Hmm... Ok, I'm willing to consider alternatives. For better or worse,
I'm attempting to try to port matlisp, which is basically a wrapper
around the BLAS and LAPACK, and maybe a few other, fortran libraries. I
don't really want to re-implement all of this nice matrix math stuff in
lisp. Clearly, there are off-the-shelf packages like MATLAB to build
their own high level language around this stuff, but I, for hopefully
obvious reasons, would like to use lisp as that higher-level
(higher-level than Fortran) language. The matlisp guys have made this
work for sbcl, cmucl, acl, etc... And I think I'd like to make this
work for openmcl.
There is another approach, which is a copy from lisp to/from non-lisp
data structures on every round trip to the fortran code. This would
presumably avoid (or minimize) the problems we've been discussing, but
I think this would incur a big performance overhead.
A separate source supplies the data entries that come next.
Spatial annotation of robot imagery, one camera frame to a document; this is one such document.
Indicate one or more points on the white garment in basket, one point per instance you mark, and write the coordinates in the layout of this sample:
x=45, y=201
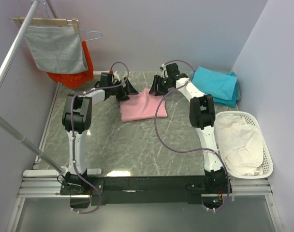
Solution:
x=239, y=142

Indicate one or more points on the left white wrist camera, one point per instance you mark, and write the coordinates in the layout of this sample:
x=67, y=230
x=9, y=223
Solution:
x=116, y=77

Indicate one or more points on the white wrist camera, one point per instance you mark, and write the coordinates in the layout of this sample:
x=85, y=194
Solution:
x=163, y=71
x=116, y=77

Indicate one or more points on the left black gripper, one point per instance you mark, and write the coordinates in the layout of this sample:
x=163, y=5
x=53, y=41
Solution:
x=128, y=90

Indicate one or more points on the wooden clip hanger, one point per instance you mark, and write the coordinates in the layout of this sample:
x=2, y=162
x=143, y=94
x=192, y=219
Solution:
x=45, y=22

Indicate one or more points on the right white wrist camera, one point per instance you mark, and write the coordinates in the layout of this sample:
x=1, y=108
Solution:
x=163, y=71

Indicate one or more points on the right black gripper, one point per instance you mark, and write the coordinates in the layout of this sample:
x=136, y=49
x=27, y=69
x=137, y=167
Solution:
x=157, y=80

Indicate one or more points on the black base beam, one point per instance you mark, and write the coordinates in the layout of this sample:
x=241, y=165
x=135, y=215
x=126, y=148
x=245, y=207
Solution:
x=153, y=189

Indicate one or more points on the grey hanging cloth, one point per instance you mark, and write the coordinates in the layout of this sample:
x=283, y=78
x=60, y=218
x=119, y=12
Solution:
x=56, y=49

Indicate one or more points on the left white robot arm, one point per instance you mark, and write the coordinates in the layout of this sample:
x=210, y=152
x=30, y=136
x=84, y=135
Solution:
x=77, y=117

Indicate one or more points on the white laundry basket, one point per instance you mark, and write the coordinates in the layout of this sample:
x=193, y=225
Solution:
x=260, y=145

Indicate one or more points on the orange hanging garment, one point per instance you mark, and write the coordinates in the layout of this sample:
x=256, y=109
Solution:
x=78, y=79

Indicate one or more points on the pink t shirt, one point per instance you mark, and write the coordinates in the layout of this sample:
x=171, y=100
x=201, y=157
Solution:
x=139, y=107

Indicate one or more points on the folded teal t shirt stack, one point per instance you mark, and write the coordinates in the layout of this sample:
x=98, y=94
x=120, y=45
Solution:
x=223, y=87

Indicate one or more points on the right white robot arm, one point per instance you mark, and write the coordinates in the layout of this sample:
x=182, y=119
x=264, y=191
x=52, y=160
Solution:
x=202, y=112

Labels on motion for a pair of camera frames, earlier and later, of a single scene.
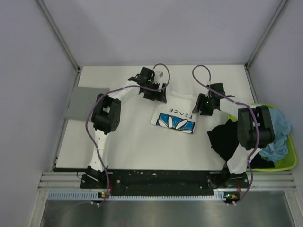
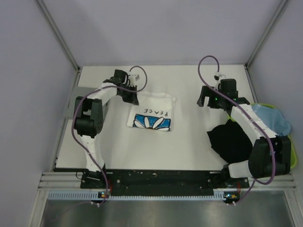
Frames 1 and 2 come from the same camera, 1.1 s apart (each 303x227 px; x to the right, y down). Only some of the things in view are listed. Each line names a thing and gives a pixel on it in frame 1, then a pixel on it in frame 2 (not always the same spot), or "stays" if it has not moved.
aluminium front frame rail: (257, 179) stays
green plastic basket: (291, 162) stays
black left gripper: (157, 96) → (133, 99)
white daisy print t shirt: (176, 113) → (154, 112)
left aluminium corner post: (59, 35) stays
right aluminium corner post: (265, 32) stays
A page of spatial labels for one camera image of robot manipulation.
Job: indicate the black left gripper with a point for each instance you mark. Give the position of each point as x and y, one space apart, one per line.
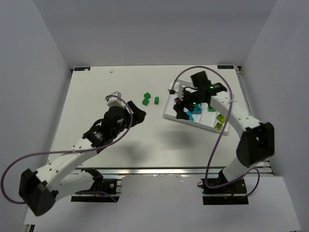
130 115

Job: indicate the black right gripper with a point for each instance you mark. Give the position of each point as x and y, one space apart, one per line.
184 101

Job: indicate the teal long lego brick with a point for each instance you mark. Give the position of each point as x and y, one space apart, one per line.
191 118

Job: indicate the teal square lego brick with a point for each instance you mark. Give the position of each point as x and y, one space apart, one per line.
197 109

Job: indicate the green lego brick top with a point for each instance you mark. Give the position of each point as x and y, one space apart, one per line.
147 95

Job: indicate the small green lego brick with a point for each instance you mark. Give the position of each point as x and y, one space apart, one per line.
157 100

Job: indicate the white compartment sorting tray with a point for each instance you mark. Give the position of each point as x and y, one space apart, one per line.
206 120

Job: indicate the yellow-green lego brick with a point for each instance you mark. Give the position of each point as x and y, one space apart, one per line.
221 118

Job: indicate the lime lego brick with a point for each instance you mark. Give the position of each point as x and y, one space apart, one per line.
218 126

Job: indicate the green and yellow lego stack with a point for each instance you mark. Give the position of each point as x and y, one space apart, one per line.
211 109

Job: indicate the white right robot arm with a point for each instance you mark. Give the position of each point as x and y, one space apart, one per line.
257 142

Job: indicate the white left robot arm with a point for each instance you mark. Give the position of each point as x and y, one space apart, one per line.
40 189

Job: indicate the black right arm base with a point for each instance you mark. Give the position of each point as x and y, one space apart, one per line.
233 194

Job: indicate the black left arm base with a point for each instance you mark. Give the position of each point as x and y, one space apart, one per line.
103 190

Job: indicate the blue label right corner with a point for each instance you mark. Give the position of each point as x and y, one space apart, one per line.
225 66

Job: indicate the blue label corner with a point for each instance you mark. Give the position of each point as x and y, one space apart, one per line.
225 66
81 69

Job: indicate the blue label left corner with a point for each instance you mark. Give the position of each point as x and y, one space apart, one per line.
81 69

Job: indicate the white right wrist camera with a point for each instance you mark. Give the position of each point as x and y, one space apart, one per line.
176 88

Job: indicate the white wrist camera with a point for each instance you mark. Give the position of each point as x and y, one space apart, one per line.
114 100
176 88

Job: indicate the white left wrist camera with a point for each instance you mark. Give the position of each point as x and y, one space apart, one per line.
114 100
I hate to keep flogging this same horse, but I really would like some
nice matrix package to use from OpenMCL and I get the feeling that the
one I've cobbled together on my own is suboptimal.
> If you remember the bouncer-in-the-diner analogy, the compaction
> algorithm (the bouncer shoving diner customers around to make all free
> space contiguous) is simple and linear in the number of active
> customers, and it makes subsequent seating (allocation) trivial.
> Partial compaction/relocation algorithms are certainly possible (see
> the traditional MacOS memory manager), but they're generally slower,
> more complicated, less effective, and complicate allocation (see the
> traditional MacOS memory manager.)
>
> I think that the schemes that would work better are:
>
> - inside a certain syntactic construct , it'd be legal to use some
> primitive to obtain the address of (at least certain types of) lisp
> objects and to pass those addresses to foreign code, with the
> understanding that those addresses have "dynamic extent" and cease
> to be valid when the construct exits.
Sounds like what I need.
> - (harder, but more general): provide for the allocation of lisp
> objects in one or more "static" memory areas. In general (there
> may be room for exceptions), the GC might reclaim the memory used
> by a statically-allocated object, but it would never move such
> objects around (and it'd be legal/safe for foreign code to point
> at static objects, and doing so wouldn't constrain the GC from
> doing whatever it wants to do with "dynamic" objects.)
I like this approach. Does it entail a ton of work?